▶ **Data records**
⟨

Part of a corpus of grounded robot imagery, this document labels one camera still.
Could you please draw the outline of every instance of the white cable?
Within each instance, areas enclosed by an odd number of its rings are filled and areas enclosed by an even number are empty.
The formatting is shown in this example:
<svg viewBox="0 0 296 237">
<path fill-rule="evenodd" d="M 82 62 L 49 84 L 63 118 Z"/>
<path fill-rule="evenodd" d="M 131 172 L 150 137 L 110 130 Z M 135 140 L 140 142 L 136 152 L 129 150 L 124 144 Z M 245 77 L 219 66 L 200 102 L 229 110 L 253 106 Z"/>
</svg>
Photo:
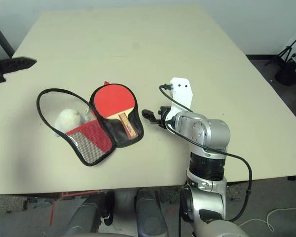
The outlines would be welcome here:
<svg viewBox="0 0 296 237">
<path fill-rule="evenodd" d="M 243 226 L 244 224 L 247 224 L 247 223 L 250 222 L 250 221 L 262 221 L 262 222 L 264 222 L 264 223 L 267 224 L 267 227 L 268 227 L 268 229 L 269 229 L 271 232 L 274 232 L 274 228 L 273 228 L 273 226 L 272 226 L 272 225 L 269 223 L 269 221 L 268 221 L 268 218 L 270 217 L 270 215 L 273 214 L 273 213 L 276 212 L 276 211 L 289 211 L 289 210 L 296 210 L 296 208 L 275 209 L 275 210 L 270 211 L 270 212 L 268 213 L 268 215 L 266 216 L 266 221 L 261 220 L 261 219 L 258 219 L 258 218 L 250 219 L 250 220 L 248 220 L 248 221 L 245 221 L 244 223 L 241 223 L 241 224 L 239 225 L 239 227 L 240 227 L 240 226 Z"/>
</svg>

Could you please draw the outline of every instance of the beige tabletop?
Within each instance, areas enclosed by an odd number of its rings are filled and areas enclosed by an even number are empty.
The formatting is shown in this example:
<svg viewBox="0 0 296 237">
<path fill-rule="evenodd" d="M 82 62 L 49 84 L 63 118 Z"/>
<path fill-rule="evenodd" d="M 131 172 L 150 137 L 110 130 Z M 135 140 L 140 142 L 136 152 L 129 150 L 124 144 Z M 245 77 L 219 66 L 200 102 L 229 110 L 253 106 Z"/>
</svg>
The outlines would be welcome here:
<svg viewBox="0 0 296 237">
<path fill-rule="evenodd" d="M 224 120 L 228 151 L 254 179 L 296 175 L 296 117 L 218 24 L 197 6 L 44 12 L 16 51 L 37 59 L 0 84 L 0 194 L 180 185 L 187 143 L 142 117 L 143 139 L 93 167 L 40 119 L 37 95 L 63 88 L 89 100 L 104 81 L 135 93 L 139 111 L 170 102 L 159 92 L 173 77 L 190 81 L 191 108 Z M 227 158 L 228 181 L 248 179 Z"/>
</svg>

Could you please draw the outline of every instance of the red mesh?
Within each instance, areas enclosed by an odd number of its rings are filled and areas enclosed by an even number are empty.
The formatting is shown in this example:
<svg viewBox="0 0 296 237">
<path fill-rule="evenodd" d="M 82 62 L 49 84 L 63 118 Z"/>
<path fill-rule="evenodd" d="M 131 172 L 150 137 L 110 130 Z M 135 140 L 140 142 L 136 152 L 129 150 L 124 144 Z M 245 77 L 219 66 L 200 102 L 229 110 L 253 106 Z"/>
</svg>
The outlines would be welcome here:
<svg viewBox="0 0 296 237">
<path fill-rule="evenodd" d="M 66 133 L 87 163 L 93 163 L 112 148 L 112 142 L 97 120 L 87 122 Z"/>
</svg>

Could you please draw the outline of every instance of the gray cylinder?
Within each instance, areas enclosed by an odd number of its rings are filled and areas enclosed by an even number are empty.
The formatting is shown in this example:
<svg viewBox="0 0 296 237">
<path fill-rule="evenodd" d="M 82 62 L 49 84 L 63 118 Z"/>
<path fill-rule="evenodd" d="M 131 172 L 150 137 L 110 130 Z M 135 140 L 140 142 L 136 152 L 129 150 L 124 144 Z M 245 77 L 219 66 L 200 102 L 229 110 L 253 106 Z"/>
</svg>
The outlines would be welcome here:
<svg viewBox="0 0 296 237">
<path fill-rule="evenodd" d="M 156 199 L 146 190 L 136 195 L 138 237 L 168 237 L 168 228 Z"/>
</svg>

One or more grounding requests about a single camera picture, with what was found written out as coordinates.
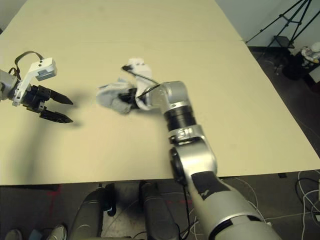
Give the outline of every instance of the person's foot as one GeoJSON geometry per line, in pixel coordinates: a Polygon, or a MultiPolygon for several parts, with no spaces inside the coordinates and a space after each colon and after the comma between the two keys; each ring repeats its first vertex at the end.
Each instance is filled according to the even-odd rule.
{"type": "Polygon", "coordinates": [[[22,240],[22,234],[18,229],[12,229],[5,235],[4,240],[22,240]]]}
{"type": "Polygon", "coordinates": [[[67,229],[63,225],[56,226],[46,240],[66,240],[67,229]]]}

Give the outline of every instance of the tripod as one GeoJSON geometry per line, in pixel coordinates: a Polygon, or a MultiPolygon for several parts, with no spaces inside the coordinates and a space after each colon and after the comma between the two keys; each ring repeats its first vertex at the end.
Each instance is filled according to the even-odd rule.
{"type": "Polygon", "coordinates": [[[280,46],[282,48],[294,48],[294,46],[292,45],[293,42],[295,41],[295,39],[297,37],[299,37],[299,35],[316,19],[316,17],[320,14],[320,10],[310,19],[310,21],[298,32],[298,29],[300,27],[300,25],[303,22],[303,19],[308,11],[308,8],[311,4],[312,0],[299,0],[298,2],[296,2],[293,6],[291,6],[288,10],[286,10],[284,13],[281,13],[279,15],[278,18],[276,18],[274,21],[272,21],[269,25],[267,25],[265,28],[261,29],[256,35],[254,35],[253,37],[251,37],[248,41],[246,41],[245,43],[247,44],[248,42],[250,42],[252,39],[254,39],[256,36],[258,36],[259,34],[261,34],[263,31],[265,31],[268,27],[270,27],[272,24],[274,24],[276,21],[278,21],[281,18],[284,18],[286,20],[286,24],[283,26],[283,28],[278,32],[278,34],[276,36],[274,36],[274,38],[272,39],[272,41],[269,43],[269,45],[264,49],[264,52],[261,56],[263,56],[266,52],[266,50],[275,42],[277,41],[280,46]],[[298,7],[298,9],[293,13],[293,15],[290,18],[287,18],[285,16],[286,13],[288,13],[289,11],[291,11],[294,7],[298,6],[300,4],[300,6],[298,7]],[[302,13],[302,16],[300,17],[299,21],[294,21],[295,16],[304,8],[304,11],[302,13]],[[296,28],[294,30],[294,33],[291,37],[291,39],[284,43],[281,44],[278,40],[279,40],[279,36],[280,34],[289,26],[290,23],[294,23],[297,24],[296,28]]]}

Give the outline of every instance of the white object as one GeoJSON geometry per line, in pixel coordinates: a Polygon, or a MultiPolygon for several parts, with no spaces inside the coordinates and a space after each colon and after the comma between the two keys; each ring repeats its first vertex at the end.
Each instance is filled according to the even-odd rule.
{"type": "MultiPolygon", "coordinates": [[[[128,65],[131,65],[133,73],[142,75],[150,79],[152,78],[151,68],[147,64],[145,64],[145,61],[142,58],[130,58],[128,61],[128,65]]],[[[135,94],[136,104],[140,109],[150,110],[151,108],[146,106],[144,102],[137,97],[140,96],[147,88],[155,84],[140,76],[136,76],[135,79],[136,79],[136,94],[135,94]]]]}
{"type": "Polygon", "coordinates": [[[95,98],[98,104],[113,109],[121,114],[127,114],[130,112],[131,105],[122,102],[118,98],[118,94],[127,93],[128,90],[133,87],[134,86],[127,80],[119,78],[117,82],[99,87],[95,98]]]}
{"type": "Polygon", "coordinates": [[[312,52],[315,52],[315,53],[320,52],[320,41],[312,44],[310,49],[311,49],[312,52]]]}
{"type": "Polygon", "coordinates": [[[56,63],[52,57],[32,63],[24,79],[18,84],[15,90],[12,105],[16,107],[20,105],[33,77],[41,77],[42,75],[47,75],[50,73],[53,77],[56,75],[56,72],[56,63]]]}

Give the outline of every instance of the white tabletop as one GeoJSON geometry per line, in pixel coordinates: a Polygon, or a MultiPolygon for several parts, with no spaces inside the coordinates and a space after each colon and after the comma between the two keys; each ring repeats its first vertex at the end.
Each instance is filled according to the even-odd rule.
{"type": "MultiPolygon", "coordinates": [[[[213,0],[28,0],[0,35],[0,69],[34,50],[53,57],[38,82],[74,106],[46,103],[74,123],[54,123],[2,101],[0,184],[172,178],[158,111],[123,116],[96,104],[97,87],[131,57],[158,82],[183,81],[219,176],[311,170],[320,160],[272,84],[213,0]]],[[[22,76],[35,56],[21,60],[22,76]]]]}

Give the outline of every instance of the floor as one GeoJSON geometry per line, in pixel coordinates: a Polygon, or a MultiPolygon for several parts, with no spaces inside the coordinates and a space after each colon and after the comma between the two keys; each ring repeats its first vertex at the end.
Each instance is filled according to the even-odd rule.
{"type": "MultiPolygon", "coordinates": [[[[255,52],[252,54],[255,57],[259,56],[255,52]]],[[[289,80],[280,70],[275,73],[273,61],[273,56],[267,55],[259,60],[259,64],[320,156],[320,125],[318,124],[320,95],[313,93],[303,80],[289,80]]],[[[303,205],[295,192],[297,174],[297,172],[291,172],[282,177],[278,174],[231,177],[224,181],[235,187],[249,201],[257,204],[254,190],[258,209],[280,237],[284,240],[300,240],[303,229],[301,214],[303,205]]],[[[302,172],[301,177],[320,179],[320,175],[315,171],[302,172]]],[[[157,182],[175,221],[181,229],[185,229],[188,224],[182,188],[171,179],[157,182]]],[[[319,188],[317,183],[311,181],[304,180],[301,184],[305,192],[319,188]]],[[[114,217],[108,217],[105,214],[103,237],[133,237],[144,231],[144,215],[137,202],[138,185],[138,181],[115,183],[118,198],[117,214],[114,217]]],[[[21,229],[25,239],[28,239],[32,229],[37,229],[46,235],[50,232],[50,228],[60,223],[70,228],[83,199],[97,187],[97,183],[63,184],[58,191],[54,192],[0,187],[0,239],[4,239],[5,234],[12,228],[21,229]]],[[[318,193],[312,193],[310,199],[315,203],[318,200],[318,193]]],[[[305,240],[320,238],[318,225],[310,213],[305,215],[305,240]]],[[[199,233],[196,235],[198,240],[204,240],[204,236],[200,234],[201,223],[196,225],[195,232],[199,233]]],[[[141,234],[138,238],[146,239],[146,235],[141,234]]],[[[188,240],[193,239],[195,235],[190,234],[188,240]]]]}

⟩

In the records above, find each line holding "Could" and copy it.

Could you please draw the outline of every instance of the white cable?
Could you please draw the outline of every instance of the beige tabletop?
Could you please draw the outline of every instance of the red mesh?
Could you please draw the outline of every instance of the gray cylinder?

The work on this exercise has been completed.